Blanc-Brude agreed it poses a problem for pension schemes.
For all pension funds, it’s a risk management problem, he said, adding: “They don’t know exactly how much of a disaster may have on their balance sheet. They don’t know the real value so their allocations are wrong and they’re not managing their risk, especially in relation to liabilities.”
For DB schemes, Blanc-Brude said it creates a problem in terms of calculation of the value of people’s pensions because the value of these assets determines the benefits that are available.
For defined contribution (DC) schemes, he said it is a problem because people can decide to change the allocations to one asset class or another based on prices that are incorrect or old.
He said: “It could be to your advantage. It could be to that disadvantage. No one knows.”
He also pointed out that some people try to take advantage of this. “They know that valuations are going to change in one direction because if interest rates went up, eventually the value is going to drop and vice versa.”

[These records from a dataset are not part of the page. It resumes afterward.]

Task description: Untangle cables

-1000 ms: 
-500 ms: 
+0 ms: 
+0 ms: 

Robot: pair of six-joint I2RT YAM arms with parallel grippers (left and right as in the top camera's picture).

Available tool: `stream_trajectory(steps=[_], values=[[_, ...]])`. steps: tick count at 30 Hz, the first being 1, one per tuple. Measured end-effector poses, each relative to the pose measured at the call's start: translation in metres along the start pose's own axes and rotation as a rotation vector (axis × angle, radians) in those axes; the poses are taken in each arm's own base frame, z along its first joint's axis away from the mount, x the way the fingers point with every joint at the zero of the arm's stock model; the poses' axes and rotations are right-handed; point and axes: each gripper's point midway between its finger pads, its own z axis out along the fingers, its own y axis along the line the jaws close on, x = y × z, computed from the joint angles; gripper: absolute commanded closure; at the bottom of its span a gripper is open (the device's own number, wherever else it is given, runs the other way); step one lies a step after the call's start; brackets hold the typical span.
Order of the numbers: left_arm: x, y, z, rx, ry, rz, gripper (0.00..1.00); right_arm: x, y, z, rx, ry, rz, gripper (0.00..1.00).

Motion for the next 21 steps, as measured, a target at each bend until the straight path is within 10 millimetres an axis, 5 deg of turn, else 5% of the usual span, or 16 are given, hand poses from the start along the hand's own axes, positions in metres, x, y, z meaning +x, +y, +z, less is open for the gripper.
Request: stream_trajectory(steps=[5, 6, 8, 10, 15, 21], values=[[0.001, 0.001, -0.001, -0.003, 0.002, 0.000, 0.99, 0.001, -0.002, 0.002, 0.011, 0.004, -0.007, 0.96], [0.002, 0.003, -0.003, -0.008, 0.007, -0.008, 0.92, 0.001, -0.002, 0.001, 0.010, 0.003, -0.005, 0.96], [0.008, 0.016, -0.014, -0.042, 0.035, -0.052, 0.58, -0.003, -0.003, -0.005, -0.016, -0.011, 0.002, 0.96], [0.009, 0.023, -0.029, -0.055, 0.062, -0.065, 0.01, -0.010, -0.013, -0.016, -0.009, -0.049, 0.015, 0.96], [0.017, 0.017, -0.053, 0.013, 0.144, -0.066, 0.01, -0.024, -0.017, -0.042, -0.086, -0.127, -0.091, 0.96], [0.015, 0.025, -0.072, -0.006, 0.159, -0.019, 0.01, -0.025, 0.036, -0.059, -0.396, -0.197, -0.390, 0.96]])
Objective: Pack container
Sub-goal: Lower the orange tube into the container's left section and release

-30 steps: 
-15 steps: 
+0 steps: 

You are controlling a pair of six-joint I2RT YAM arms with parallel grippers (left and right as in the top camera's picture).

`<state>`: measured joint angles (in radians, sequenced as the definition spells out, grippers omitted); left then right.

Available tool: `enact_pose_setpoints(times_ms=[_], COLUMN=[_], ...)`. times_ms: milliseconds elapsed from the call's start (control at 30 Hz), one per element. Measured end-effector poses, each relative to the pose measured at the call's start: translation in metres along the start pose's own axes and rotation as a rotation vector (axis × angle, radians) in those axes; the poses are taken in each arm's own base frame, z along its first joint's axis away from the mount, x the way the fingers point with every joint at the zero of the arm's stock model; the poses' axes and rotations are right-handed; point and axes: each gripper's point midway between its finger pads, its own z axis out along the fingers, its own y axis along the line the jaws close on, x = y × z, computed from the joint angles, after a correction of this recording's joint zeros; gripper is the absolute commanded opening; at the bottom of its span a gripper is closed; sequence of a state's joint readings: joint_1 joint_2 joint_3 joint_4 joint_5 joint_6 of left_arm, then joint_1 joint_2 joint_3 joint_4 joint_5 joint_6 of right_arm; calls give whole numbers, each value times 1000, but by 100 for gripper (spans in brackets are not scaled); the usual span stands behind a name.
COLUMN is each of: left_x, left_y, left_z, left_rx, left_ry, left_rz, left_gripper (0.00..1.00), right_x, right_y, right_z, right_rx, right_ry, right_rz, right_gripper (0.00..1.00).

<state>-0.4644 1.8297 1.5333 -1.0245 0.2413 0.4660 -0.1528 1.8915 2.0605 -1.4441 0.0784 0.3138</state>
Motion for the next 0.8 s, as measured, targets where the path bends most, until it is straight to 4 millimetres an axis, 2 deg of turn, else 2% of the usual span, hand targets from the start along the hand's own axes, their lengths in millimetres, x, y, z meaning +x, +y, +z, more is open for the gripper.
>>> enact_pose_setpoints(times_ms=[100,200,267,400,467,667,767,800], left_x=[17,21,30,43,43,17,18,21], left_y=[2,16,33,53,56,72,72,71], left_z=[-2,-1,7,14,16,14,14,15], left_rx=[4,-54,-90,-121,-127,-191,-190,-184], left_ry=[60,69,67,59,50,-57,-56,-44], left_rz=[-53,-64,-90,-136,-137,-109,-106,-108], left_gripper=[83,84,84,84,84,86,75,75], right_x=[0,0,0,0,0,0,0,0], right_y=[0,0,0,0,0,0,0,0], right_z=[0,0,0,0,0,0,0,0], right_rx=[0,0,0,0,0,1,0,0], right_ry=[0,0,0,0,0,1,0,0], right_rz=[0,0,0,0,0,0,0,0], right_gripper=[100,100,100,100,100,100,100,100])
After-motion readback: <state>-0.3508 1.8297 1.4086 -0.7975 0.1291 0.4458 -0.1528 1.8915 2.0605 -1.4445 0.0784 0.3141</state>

He said this is something that regulators are increasingly worried about.
The Financial Conduct Authority is reportedly looking to kick off a review of private market valuations this year, and while there is no official confirmation from the regulator, it is expected that it plans to examine asset managers’ “discipline and governance” over valuations.
In the meantime, Medhat suggested that pension funds should do their due diligence before hiring a manager by familiarising themselves with their investment approach and how timely they are with reporting asset values, and after hiring a manager by challenging valuations.